01-authentication-queues

Failure Modes: Authentication Queues (ISE / AAA Under Latency)

In NAC systems (e.g. Cisco ISE), latency is rarely a single number. What breaks user experience and/or security is the combined effect of:

  • RTT NAD ↔ PSN (RADIUS / EAP)

  • RTT PSN ↔ Identity Stores (AD / LDAP / IdP / MFA / OCSP / CRL / MDM)

  • CPU time and internal contention (thread queues, locks, GC, disk)

  • Retries and retransmission storms (NADs, supplicants, AAA clients)

When this combined latency exceeds NAD/supplicant timers, the architecture enters very specific failure modes.


1. What Actually Queues Inside ISE (and Why)

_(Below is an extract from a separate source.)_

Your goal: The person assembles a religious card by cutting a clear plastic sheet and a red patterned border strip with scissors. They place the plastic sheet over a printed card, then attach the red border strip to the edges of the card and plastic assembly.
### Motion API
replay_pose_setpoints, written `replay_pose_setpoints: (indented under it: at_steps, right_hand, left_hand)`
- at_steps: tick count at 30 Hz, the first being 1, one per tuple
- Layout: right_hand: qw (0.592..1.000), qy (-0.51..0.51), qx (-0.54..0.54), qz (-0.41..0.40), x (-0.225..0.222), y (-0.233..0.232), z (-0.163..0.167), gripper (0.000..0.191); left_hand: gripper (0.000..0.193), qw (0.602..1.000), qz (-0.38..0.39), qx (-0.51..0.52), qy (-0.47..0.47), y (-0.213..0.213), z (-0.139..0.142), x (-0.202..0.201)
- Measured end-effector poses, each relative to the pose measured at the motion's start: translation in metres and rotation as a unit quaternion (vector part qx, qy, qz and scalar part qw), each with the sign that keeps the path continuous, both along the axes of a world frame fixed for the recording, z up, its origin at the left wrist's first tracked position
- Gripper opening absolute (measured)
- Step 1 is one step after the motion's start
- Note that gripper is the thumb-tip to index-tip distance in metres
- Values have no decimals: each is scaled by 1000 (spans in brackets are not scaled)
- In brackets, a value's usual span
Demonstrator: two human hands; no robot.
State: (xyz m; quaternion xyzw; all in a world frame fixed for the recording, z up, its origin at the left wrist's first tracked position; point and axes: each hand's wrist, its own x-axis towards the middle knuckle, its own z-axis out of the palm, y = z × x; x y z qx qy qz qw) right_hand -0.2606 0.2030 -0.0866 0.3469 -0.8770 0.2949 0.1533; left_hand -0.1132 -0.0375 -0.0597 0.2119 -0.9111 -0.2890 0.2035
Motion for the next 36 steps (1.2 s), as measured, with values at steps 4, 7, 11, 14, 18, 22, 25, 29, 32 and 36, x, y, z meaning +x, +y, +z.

Cisco Live BRKSEC-3412 presents a practical view: latency appears in Live Logs as Step Latency (e.g. Evaluating Policy Group), allowing clear separation between:

  • External latency (identity stores, network, MFA, OCSP, DNS)

  • Internal latency (processing and queue contention)

1.1 Thread Pools / Queues That Become Bottlenecks (TAC View)

The RADIUS / policy pipeline uses multiple thread pools, for example:

  • Main (RADIUS I/O)

  • Policy (policy evaluation / PDP)

  • EapTls

  • ADIDStore

  • RestFetcher

The classic failure pattern under latency:

  1. Main receives Access-Request and creates a session

  2. Policy triggers policy evaluation (calling PIPs / identity stores)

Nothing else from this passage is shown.